Blace, Macedônia, 15 (AE-AP) - Uma nova onda de refugiados kosovares atravessou hoje a fronteira com a Macedônia, afirmando ter sido levada pela intensificação da limpeza étnica nas comunidades albanesas. Segundo relatos, ainda há milhares atrás deles.
Nos últimos dois dias, mais de 5.500 refugiados entraram na Macedônia. Alguns dizem que decidiram sair de Kosovo porque ouviram dizer que as fronteiras estavam abertas e porque temiam permanecer no local.
Os sérvios estariam bombardeando as montanhas onde estavam escondidos, acusam os kosovares. Uma equipe da tv sérvia em Kosovo informou que hoje havia fumaça nas montanhas e que os vilarejos próximos da cidade de Urosevac pareciam vazios.
Os recém-chegados disseram que foram obrigados a pagar propinas para poderem sair de Kosovo. "Eles ficaram com 200 marcos nossos. Tivemos que suborná-los, ou não nos deixariam sair", disse Mimoza Aliu, de 18 anos. Outras histórias parecidas eram repetidas.
Arbenita Asllani, de 19 anos, contou que os sérvios queimaram sua casa em Sorejo. Aliaze Kajtaine, outra recém-chegada, disse que também teve a casa queimada, mas que, além disso, as forças sérvias mataram seu marido. Depois disso, ela e seu filho fugiram de Pristina no seu próprio carro.
Alarmada pelo novo influxo de refugiados, a Macedônia pediu aos países estrangeiros para aceitarem mais refugiados, acusando o mundo de não fazer o bastante.

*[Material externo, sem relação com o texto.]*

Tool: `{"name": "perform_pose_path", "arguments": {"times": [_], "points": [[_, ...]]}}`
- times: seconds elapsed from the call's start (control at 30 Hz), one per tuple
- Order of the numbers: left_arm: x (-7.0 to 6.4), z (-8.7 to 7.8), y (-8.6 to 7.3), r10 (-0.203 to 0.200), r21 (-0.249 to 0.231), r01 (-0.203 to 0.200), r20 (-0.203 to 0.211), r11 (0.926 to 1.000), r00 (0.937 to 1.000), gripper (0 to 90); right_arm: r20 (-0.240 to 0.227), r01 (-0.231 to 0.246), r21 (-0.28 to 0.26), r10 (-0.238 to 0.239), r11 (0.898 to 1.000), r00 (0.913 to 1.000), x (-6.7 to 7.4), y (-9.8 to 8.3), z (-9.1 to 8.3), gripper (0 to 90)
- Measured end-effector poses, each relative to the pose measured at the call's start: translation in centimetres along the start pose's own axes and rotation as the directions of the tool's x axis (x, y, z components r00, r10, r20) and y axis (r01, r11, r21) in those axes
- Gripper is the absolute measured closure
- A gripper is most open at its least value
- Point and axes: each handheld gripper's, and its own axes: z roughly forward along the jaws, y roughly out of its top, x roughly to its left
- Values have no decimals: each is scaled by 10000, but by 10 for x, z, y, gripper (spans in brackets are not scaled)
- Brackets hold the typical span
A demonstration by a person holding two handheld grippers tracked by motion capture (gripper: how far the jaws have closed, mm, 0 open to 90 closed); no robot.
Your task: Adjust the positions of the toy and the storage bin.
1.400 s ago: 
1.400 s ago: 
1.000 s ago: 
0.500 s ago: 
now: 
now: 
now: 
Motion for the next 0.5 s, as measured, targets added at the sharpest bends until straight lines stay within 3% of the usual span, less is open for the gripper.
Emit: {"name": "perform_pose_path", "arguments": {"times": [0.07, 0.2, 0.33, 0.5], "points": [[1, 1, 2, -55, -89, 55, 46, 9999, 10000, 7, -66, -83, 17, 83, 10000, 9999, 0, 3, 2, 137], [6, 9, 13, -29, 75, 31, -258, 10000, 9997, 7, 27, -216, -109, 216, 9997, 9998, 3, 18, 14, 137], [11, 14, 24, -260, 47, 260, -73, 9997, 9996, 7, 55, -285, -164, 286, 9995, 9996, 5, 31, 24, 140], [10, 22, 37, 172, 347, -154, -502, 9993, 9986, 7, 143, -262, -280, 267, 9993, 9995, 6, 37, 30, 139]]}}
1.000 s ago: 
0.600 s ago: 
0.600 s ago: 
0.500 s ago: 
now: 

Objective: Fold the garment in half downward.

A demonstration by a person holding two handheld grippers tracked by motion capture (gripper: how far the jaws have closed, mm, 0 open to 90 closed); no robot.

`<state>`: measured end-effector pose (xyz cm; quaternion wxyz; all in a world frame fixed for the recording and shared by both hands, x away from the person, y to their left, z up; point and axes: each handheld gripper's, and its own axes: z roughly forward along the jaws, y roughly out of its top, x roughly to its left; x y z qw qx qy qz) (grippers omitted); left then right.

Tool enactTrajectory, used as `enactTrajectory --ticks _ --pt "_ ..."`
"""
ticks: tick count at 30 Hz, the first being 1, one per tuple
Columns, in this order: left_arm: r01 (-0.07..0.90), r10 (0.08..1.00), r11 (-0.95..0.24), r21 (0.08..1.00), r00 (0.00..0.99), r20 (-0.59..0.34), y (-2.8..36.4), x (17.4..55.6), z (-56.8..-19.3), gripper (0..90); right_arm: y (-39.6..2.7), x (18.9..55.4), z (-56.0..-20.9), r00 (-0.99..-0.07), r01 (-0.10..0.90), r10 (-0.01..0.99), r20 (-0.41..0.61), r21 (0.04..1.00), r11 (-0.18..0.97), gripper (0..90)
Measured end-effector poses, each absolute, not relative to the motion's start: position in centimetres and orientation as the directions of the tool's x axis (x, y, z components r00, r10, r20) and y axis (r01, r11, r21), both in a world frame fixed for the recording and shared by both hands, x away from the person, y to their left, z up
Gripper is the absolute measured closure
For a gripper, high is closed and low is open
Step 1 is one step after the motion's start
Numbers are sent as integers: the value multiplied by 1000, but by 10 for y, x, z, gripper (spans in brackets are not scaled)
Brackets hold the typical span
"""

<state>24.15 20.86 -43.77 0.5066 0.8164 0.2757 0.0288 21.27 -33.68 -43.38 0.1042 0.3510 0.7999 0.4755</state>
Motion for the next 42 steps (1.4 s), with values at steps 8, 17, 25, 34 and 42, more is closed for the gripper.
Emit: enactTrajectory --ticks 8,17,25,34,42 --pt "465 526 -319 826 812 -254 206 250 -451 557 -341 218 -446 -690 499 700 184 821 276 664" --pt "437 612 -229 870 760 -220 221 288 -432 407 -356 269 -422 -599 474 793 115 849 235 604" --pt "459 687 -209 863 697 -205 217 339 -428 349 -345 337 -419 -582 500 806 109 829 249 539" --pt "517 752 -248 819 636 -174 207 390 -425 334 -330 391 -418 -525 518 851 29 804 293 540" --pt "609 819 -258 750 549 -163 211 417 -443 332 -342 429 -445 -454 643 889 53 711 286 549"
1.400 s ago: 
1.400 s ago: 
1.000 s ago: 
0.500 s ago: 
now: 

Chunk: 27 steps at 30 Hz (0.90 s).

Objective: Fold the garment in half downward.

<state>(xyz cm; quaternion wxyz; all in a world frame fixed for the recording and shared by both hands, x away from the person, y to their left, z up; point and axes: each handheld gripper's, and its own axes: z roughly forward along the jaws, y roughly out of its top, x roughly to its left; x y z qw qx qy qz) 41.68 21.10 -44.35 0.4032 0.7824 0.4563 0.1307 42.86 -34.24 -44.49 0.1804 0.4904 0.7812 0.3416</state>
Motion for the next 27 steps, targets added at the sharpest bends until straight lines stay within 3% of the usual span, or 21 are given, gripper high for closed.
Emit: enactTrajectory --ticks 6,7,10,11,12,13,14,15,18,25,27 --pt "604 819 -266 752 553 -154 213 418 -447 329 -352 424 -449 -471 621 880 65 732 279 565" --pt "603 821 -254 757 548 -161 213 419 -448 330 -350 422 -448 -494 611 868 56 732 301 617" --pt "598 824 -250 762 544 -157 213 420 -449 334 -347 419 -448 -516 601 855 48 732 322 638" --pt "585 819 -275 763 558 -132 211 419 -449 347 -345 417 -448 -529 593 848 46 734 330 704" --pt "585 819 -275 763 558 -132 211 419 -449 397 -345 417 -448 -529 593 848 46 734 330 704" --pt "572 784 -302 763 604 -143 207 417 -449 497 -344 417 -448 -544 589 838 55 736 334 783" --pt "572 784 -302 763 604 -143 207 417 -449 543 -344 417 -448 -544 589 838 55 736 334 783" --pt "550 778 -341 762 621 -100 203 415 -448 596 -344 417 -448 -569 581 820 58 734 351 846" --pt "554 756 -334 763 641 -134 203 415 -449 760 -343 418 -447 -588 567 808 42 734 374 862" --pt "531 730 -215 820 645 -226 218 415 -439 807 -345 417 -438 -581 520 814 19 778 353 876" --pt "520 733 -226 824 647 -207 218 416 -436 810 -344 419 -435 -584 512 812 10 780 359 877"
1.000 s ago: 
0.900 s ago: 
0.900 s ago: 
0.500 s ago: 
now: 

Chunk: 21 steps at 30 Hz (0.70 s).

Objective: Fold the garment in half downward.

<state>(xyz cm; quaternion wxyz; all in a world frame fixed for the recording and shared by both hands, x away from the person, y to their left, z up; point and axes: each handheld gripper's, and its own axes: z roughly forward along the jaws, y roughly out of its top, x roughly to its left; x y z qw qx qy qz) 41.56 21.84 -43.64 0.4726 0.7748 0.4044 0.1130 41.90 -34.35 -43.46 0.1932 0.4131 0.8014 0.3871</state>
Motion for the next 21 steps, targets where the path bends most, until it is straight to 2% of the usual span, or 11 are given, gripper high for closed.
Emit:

O presidente Kiro Gligorov disse que "o peso da crise não pode recair apenas sobre dois países economicamente fracos dos Bálcãns". Ele pediu mais ajuda e garantias da integridade territorial de seu país.
A Macedônia já recebeu mais de 120 mil refugiados nas últimas três semanas, enquanto a Albânia mais de 300 mil.
O conflito na Iugoslávia já expulsou mais de meio milhão de refugiados de Kosovo e muitos dizem que os sérvios os forçaram a sair.
Depois de uma pequena pausa nas expulsões, numa espécie de trégua por causa da Páscoa Ortodoxa, a Sérvia parece estar reiniciando a "limpeza étnica" de Kosovo.
"Estamos esperando mais pessoas, e parece que o número está crescendo exponencialmente", disse Paula Ghedini, porta-voz da Alto Comissariado para Refugiados das Nações Unidas.
Os sérvios estão enchendo trens e enviando os albaneses étnicos para um ponto próximo da fronteira, onde então dizem para caminharem sobre os trilhos por cerca de uma hora, até Blace, fronteira entre Kosovo e a Macedônia.
Cerca de mil pessoas estão há um dia nesse local, terra de ninguém, esperando para atravessar para a Macedônia. Elas dizem que três mil ou talvez cinco mil kosovares estão atrás, ainda em Kosovo. Segundo Ghedini, outros mil kosovares são esperados num posto de fronteira não oficial.
Autoridades mantiveram ônibus de Brazda esperando fora do remoto campo de refugiados de Radusa, que tem a reputação de ser o pior campo. Sentados nos ônibus durante horas, os refugiados reclamavam de sede e do calor. As autoridades da Macedônia mais tarde disseram que os refugiados iriam dividir tendas com outros no campo esta noite.